**Records excerpted from a collection**
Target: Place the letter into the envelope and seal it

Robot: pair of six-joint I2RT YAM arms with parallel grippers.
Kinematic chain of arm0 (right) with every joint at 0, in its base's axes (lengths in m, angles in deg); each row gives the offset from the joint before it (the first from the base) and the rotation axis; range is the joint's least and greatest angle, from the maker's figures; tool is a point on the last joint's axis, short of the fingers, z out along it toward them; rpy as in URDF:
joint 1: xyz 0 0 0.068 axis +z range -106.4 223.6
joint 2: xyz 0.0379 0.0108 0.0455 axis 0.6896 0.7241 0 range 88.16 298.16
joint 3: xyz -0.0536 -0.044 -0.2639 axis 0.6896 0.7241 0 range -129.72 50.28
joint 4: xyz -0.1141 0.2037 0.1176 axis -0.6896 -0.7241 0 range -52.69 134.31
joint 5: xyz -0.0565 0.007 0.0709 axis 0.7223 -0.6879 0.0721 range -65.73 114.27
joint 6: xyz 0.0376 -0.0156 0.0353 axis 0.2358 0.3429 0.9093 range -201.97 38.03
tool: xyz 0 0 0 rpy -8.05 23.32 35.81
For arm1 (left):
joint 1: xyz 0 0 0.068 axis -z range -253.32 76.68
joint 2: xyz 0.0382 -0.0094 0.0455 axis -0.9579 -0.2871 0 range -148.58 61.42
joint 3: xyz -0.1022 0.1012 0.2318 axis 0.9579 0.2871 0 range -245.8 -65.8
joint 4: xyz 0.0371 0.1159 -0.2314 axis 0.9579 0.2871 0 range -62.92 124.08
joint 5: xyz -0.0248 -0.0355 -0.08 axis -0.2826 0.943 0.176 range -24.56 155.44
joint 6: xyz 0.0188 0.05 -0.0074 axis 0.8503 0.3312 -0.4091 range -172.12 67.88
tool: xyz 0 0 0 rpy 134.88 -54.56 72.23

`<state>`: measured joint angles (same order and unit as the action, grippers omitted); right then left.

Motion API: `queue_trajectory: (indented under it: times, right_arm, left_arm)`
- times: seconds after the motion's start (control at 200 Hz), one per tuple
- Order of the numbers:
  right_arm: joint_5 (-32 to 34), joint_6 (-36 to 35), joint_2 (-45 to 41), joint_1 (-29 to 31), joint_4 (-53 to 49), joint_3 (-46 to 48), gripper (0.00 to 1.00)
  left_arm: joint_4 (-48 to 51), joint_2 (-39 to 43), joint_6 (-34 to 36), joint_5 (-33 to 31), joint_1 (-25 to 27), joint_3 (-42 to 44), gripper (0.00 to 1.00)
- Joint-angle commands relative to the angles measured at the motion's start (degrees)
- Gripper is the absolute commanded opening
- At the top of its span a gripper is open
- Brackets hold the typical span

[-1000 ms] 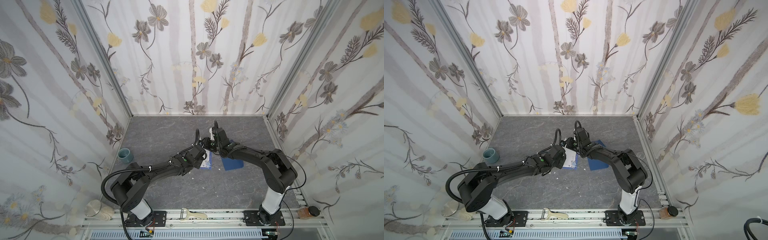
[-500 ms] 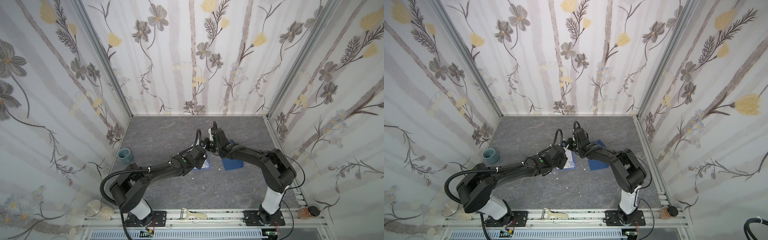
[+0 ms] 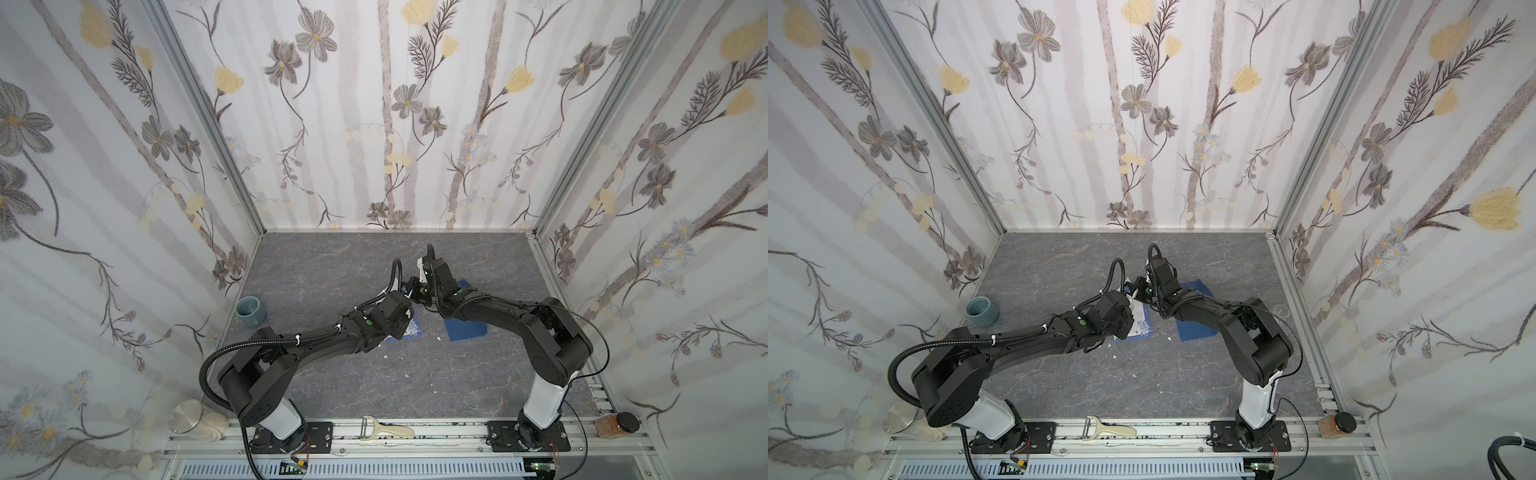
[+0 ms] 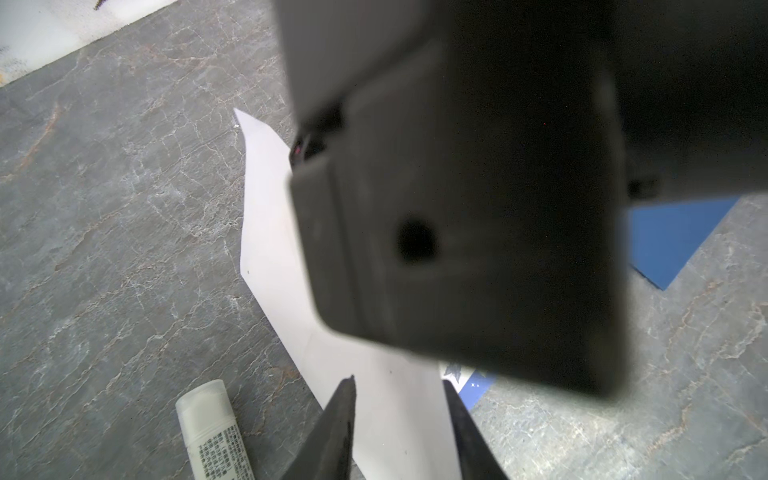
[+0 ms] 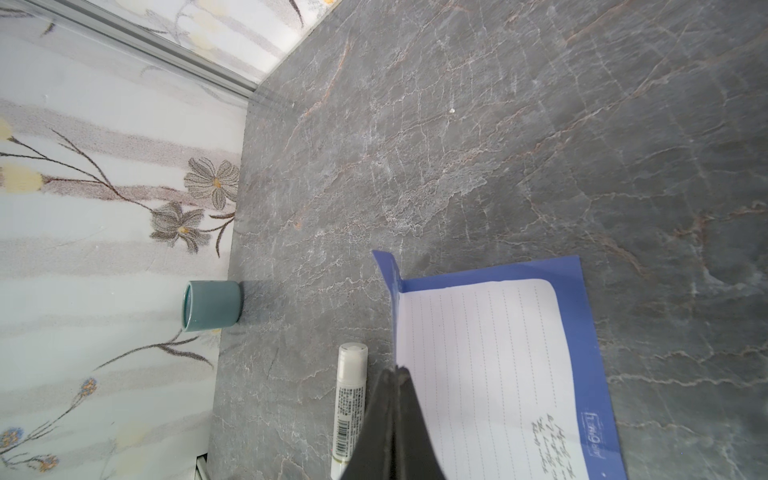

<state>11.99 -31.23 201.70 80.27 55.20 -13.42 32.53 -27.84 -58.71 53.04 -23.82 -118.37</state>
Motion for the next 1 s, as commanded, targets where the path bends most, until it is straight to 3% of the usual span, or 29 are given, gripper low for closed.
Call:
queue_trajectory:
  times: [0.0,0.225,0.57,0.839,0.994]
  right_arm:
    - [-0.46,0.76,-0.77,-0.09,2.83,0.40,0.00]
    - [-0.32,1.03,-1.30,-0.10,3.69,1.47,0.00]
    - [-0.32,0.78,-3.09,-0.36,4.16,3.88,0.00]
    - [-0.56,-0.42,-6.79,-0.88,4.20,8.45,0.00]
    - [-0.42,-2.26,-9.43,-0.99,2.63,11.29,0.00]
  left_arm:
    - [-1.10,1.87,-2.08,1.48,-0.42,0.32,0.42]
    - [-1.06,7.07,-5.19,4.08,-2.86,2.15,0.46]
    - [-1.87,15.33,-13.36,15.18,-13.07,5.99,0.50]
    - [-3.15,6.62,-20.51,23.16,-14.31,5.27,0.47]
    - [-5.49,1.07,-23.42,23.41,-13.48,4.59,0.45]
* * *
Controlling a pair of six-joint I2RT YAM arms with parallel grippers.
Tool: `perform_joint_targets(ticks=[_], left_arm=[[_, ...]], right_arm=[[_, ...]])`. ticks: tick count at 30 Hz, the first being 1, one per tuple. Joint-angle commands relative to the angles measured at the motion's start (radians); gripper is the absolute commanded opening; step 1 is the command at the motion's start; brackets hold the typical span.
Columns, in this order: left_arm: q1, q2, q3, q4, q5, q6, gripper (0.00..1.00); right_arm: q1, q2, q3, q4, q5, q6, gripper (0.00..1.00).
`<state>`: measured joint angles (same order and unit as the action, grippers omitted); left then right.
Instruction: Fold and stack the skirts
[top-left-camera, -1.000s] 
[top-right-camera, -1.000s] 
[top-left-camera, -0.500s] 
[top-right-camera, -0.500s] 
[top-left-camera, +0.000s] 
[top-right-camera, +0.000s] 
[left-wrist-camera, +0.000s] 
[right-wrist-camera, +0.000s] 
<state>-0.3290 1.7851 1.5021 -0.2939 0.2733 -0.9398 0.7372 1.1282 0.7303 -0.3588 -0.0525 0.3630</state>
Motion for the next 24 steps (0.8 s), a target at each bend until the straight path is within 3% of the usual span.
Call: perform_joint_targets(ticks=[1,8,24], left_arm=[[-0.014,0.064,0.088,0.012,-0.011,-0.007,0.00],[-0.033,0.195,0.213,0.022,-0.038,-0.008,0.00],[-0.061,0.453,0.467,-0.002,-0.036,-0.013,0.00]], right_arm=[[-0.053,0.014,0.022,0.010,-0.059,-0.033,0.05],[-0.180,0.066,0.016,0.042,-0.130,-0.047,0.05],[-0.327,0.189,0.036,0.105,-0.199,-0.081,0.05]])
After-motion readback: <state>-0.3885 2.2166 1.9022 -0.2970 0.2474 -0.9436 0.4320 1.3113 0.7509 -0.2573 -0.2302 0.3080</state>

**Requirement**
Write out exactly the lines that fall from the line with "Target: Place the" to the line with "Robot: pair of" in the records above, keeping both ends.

**Response area**
Target: Place the letter into the envelope and seal it

Robot: pair of six-joint I2RT YAM arms with parallel grippers.

This answer has been written out in full.